June Spector, MD, MPH, is Associate Professor in the UW Departments of Environmental & Occupational Health Sciences and Medicine (General Internal Medicine). Dr. Spector is a physician-scientist with a research focus on the understanding and preventing adverse human heat health effects that arise from a combination of ambient environmental exposures and other factors in vulnerable populations. She is actively engaged in interdisciplinary research to evaluate health benefits of conservation interventions to inform progress toward sustainable development and climate goals. Since 2016, she has directed the UW Occupational and Environmental Medicine (OEM) Program, which includes an OEM clinic and clinical program in the Division of General Internal Medicine in the Department of Medicine, an academic degree program (Master of Public Health [MPH] with a research thesis requirement) in the School of Public Health, and an Accreditation Council for Graduate Medical Education (ACGME)-accredited occupational medicine residency program.
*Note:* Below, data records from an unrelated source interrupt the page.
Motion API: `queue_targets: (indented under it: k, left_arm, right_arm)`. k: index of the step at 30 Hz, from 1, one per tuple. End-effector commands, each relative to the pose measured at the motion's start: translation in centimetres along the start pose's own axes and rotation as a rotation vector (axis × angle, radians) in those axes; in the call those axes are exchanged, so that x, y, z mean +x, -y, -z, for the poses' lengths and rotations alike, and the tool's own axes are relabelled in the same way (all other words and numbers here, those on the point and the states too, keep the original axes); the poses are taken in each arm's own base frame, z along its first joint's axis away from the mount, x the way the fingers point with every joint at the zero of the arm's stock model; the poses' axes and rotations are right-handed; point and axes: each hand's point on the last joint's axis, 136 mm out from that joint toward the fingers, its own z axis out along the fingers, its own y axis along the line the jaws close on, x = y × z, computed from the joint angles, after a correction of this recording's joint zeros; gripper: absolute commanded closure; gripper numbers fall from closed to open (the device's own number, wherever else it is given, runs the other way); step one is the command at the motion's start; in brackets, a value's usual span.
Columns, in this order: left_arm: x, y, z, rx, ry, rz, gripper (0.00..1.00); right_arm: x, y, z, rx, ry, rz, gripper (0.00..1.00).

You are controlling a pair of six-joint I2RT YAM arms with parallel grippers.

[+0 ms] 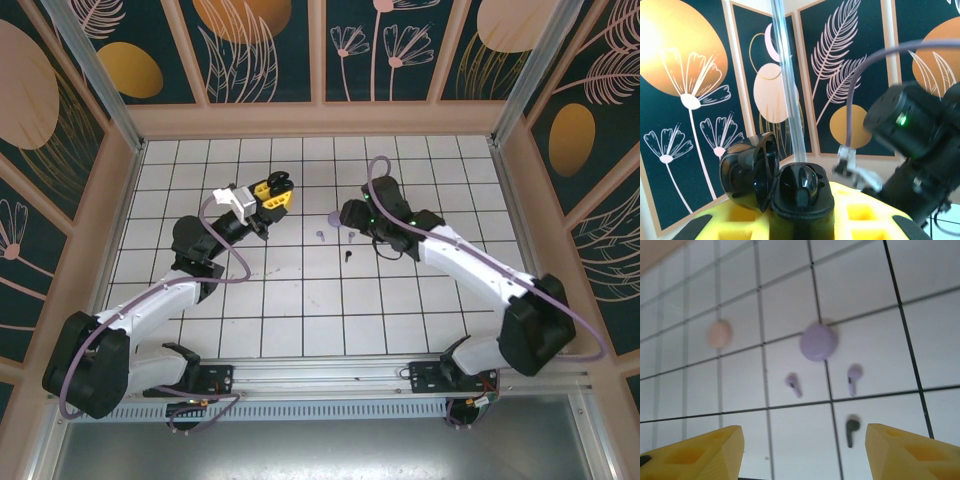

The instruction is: Insert the wireless bluetooth earbuds into the charging case

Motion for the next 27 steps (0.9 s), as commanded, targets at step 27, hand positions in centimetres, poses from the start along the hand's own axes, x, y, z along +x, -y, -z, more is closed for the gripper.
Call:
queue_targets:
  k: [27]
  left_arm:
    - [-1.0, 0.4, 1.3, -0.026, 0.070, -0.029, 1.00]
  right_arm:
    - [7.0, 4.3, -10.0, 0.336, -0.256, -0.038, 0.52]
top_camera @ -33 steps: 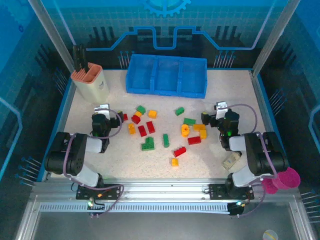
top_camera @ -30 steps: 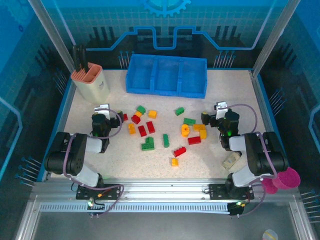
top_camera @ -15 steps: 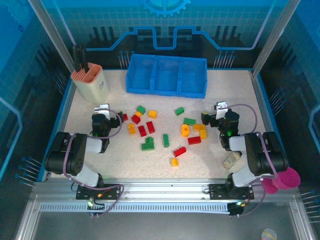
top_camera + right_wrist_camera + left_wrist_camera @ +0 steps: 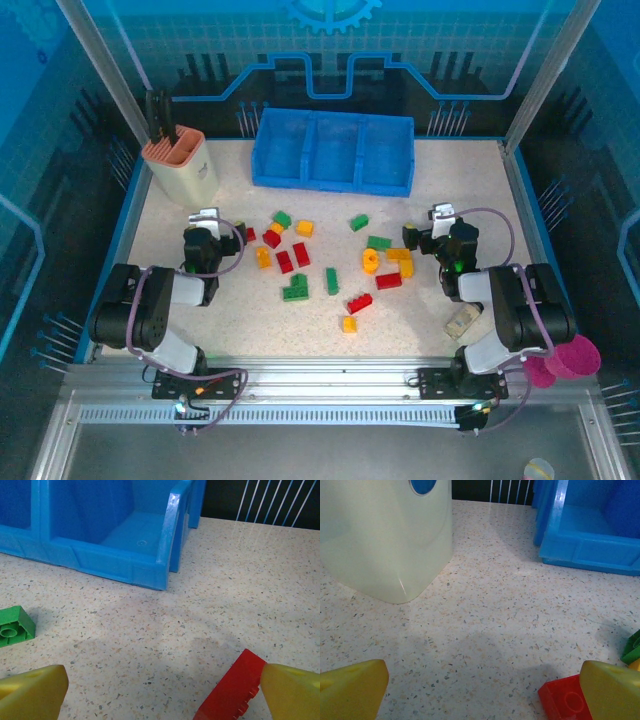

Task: Sort the legos into containers by color
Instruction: Pick up the lego from the middle-right of the table.

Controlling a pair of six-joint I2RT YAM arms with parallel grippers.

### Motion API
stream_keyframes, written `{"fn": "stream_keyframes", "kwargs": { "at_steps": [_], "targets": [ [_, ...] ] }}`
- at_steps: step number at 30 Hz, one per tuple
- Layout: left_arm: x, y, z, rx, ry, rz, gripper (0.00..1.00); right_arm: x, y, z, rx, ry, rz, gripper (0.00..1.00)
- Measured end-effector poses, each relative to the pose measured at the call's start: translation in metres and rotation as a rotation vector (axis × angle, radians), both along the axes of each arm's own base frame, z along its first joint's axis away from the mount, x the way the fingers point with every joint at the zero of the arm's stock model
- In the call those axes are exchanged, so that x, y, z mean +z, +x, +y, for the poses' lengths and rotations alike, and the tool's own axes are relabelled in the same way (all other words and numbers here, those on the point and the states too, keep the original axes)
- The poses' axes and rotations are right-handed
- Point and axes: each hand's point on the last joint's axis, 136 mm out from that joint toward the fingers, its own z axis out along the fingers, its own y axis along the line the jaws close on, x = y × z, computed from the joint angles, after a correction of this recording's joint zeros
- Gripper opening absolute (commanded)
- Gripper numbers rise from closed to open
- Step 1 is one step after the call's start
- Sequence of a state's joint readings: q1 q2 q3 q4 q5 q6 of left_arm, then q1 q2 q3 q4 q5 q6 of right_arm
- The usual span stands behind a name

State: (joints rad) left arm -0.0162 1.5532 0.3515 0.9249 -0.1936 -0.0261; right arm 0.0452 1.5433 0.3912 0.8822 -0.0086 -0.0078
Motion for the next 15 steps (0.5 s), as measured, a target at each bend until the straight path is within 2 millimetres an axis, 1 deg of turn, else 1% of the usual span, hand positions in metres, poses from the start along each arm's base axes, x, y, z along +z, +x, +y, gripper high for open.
{"fn": "stream_keyframes", "kwargs": {
  "at_steps": [9,13,15],
  "targets": [
    [0.005,0.005,-0.015,-0.096,-0.009,-0.01,0.99,0.0,0.0,0.0,-0.001,0.0,0.0,1.0],
    [0.004,0.006,-0.014,-0.094,-0.013,0.01,0.99,0.0,0.0,-0.002,-0.011,-0.001,0.001,1.0],
    [0.011,0.003,-0.012,-0.084,-0.009,0.025,0.99,-0.001,0.0,-0.007,-0.04,-0.004,0.006,0.99]
  ]
}}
She is also the Deputy Director for the CDC/NIOSH-funded Northwest Center for Occupational Health and Safety (NWCOHS) T42 training grant, which supports graduate students preparing for careers in occupational health and safety and continuing education for practitioners in the field. In 2017, she received the DEOHS Outstanding Faculty Mentor award, and in 2019, she was nominated for the UW Medicine Award for Excellence in Mentoring Women Faculty. She has experience mentoring graduate students, clinical trainees, and junior faculty members and researchers.